WORK REQUEST:
Go through the entries below and copy every line that holds the word "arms".

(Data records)
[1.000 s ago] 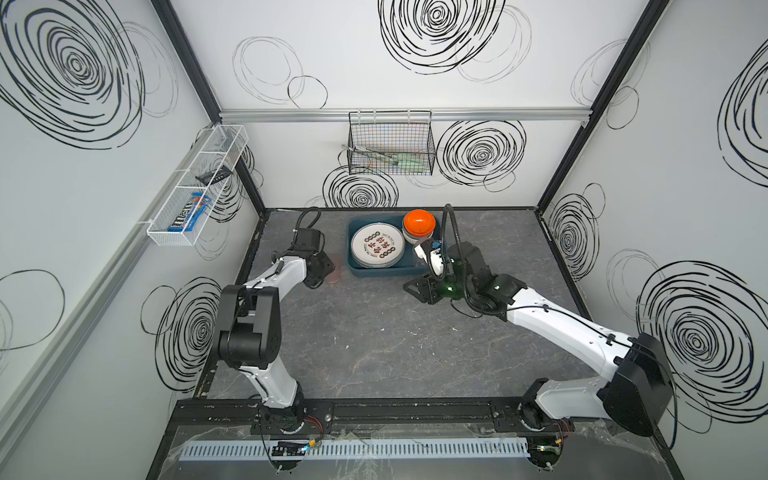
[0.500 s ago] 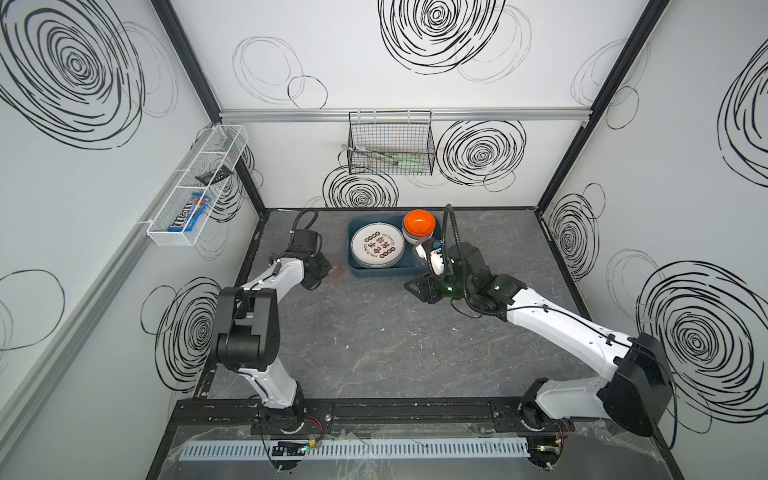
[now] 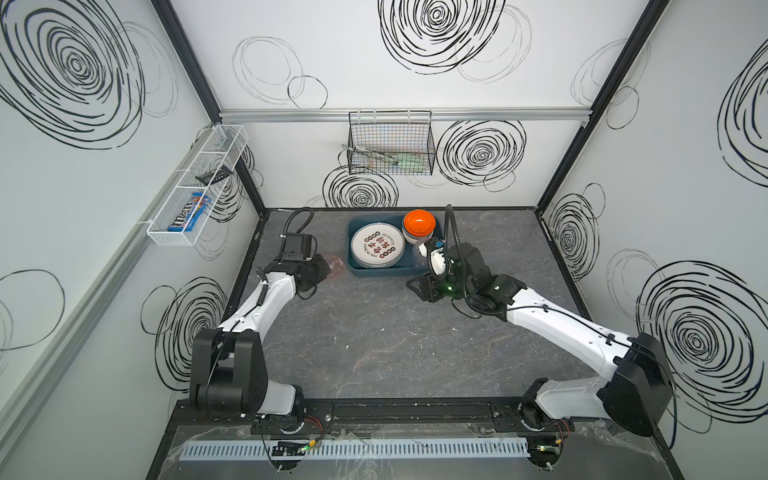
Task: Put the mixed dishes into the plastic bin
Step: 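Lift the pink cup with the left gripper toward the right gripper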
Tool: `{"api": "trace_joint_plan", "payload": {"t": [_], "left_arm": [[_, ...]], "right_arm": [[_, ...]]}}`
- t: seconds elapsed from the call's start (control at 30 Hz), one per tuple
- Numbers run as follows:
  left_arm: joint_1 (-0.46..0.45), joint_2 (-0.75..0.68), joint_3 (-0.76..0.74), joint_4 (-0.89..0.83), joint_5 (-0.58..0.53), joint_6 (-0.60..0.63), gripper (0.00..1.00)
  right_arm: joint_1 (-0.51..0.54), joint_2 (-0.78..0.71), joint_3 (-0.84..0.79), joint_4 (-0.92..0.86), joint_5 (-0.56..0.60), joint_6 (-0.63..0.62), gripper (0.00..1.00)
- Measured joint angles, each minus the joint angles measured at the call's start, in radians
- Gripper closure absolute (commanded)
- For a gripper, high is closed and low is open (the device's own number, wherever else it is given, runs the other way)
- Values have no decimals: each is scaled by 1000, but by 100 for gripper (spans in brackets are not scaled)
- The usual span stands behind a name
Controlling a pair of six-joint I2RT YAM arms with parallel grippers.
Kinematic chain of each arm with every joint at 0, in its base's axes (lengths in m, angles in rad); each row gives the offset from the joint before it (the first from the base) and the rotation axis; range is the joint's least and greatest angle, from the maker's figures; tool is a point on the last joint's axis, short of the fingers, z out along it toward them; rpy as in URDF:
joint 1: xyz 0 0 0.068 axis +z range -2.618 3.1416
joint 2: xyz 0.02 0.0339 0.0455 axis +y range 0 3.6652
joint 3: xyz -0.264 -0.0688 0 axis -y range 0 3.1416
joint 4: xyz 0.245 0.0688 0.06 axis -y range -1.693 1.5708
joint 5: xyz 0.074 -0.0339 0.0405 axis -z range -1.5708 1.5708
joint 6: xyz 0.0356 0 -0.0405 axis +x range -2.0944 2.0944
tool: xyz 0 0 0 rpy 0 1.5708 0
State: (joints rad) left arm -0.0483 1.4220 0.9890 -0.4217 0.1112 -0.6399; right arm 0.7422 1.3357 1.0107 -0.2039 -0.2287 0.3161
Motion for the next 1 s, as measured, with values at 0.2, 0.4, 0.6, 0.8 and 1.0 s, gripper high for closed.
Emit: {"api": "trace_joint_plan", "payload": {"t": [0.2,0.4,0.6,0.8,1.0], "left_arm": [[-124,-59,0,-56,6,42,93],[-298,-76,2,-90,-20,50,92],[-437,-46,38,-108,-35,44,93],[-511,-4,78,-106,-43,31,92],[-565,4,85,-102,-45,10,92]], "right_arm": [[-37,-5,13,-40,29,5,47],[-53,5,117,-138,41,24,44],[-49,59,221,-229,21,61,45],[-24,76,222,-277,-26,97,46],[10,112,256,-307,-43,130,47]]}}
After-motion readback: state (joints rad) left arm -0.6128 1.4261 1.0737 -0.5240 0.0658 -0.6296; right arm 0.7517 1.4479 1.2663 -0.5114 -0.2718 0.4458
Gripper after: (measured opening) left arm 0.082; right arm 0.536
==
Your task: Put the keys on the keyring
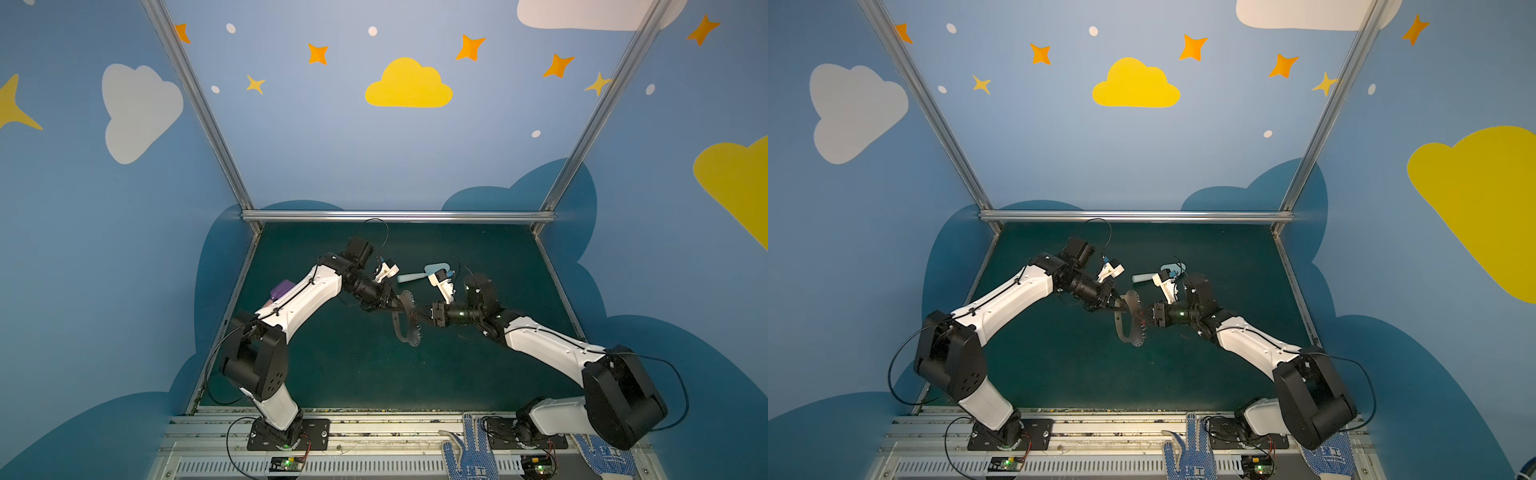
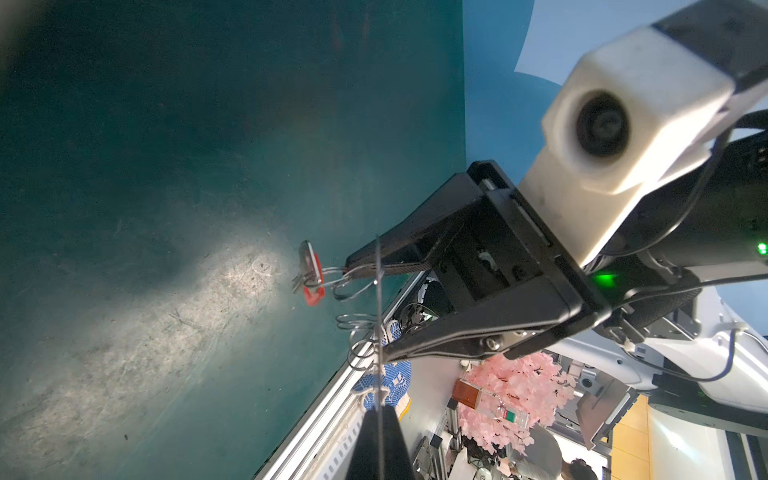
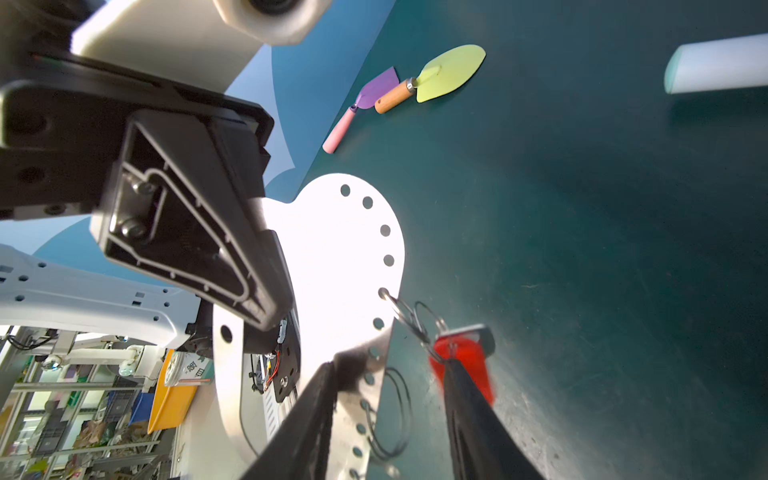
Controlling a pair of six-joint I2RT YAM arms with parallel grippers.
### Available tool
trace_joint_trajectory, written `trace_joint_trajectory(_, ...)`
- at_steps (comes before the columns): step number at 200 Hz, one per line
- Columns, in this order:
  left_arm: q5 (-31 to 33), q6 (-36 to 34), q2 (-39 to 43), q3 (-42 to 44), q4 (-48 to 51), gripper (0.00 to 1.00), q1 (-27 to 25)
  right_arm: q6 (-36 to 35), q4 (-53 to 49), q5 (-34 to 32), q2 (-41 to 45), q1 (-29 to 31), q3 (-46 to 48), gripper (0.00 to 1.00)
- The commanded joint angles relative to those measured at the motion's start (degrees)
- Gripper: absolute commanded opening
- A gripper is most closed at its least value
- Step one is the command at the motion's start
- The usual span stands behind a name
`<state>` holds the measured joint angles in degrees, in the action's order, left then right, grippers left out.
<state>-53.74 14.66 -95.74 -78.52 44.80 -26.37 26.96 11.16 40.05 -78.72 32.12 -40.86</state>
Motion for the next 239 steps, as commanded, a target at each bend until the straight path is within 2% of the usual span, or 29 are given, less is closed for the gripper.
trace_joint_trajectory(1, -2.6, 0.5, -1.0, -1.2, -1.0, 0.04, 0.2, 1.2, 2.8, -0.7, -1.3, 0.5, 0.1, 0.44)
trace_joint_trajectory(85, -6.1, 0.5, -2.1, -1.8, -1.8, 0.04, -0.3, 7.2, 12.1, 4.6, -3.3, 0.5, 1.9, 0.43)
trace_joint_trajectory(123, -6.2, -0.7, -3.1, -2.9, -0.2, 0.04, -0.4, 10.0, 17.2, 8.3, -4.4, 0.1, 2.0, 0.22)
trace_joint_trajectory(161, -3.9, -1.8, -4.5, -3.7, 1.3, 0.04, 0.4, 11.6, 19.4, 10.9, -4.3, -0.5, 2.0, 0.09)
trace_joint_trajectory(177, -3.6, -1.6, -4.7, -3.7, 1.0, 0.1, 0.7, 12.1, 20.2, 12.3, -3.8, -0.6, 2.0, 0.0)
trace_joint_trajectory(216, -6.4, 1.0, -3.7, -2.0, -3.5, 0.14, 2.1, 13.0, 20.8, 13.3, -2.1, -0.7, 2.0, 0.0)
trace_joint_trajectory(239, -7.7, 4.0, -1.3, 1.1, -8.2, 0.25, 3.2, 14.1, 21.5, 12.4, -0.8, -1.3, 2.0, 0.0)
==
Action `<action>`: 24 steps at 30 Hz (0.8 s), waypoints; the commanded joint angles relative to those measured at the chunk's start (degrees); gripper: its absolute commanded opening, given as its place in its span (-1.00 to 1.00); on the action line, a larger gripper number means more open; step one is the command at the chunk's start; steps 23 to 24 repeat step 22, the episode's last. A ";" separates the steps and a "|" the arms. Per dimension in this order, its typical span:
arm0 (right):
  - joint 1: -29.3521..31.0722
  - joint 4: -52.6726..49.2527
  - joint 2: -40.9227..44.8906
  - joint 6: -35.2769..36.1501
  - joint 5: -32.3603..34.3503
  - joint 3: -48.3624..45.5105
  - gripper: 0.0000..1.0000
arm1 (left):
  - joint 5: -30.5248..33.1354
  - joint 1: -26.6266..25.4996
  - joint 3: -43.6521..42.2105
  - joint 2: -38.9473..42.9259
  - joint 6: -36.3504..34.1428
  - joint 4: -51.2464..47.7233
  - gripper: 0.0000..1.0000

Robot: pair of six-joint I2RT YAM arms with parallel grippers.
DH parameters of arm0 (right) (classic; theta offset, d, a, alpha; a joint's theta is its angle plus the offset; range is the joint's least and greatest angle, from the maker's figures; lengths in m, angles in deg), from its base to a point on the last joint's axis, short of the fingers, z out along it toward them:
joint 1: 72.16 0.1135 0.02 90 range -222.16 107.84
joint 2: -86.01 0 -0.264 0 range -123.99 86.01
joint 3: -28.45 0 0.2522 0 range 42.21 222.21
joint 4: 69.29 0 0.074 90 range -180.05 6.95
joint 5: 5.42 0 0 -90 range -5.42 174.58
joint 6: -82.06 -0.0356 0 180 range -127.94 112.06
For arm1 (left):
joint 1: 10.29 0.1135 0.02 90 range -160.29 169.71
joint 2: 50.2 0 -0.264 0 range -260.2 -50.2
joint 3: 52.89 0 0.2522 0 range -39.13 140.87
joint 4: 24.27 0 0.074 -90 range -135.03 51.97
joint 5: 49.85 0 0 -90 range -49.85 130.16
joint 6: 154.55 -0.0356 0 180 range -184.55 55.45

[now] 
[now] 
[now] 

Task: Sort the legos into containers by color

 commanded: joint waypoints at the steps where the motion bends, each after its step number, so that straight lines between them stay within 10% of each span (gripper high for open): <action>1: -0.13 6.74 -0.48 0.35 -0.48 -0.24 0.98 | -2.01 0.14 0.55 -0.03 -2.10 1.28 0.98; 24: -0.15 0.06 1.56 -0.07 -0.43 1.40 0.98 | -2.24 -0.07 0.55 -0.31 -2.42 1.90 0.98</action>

ANSWER SECTION:
Controlling a pair of six-joint I2RT YAM arms with parallel grippers.
Controlling a pair of six-joint I2RT YAM arms with parallel grippers.
Action `<action>`: 24 steps at 30 Hz (0.8 s), waypoints; the commanded joint angles relative to those measured at the chunk's start (degrees); gripper: its absolute commanded opening, given as its place in its span (-1.00 to 1.00); on the action line, a larger gripper number means more open; step one is the command at the chunk's start; steps 23 to 24 repeat step 22, the episode's last. A ";" separates the steps and a "|" the arms. Per dimension in this order, its typical span:
Robot: pair of six-joint I2RT YAM arms with parallel grippers.

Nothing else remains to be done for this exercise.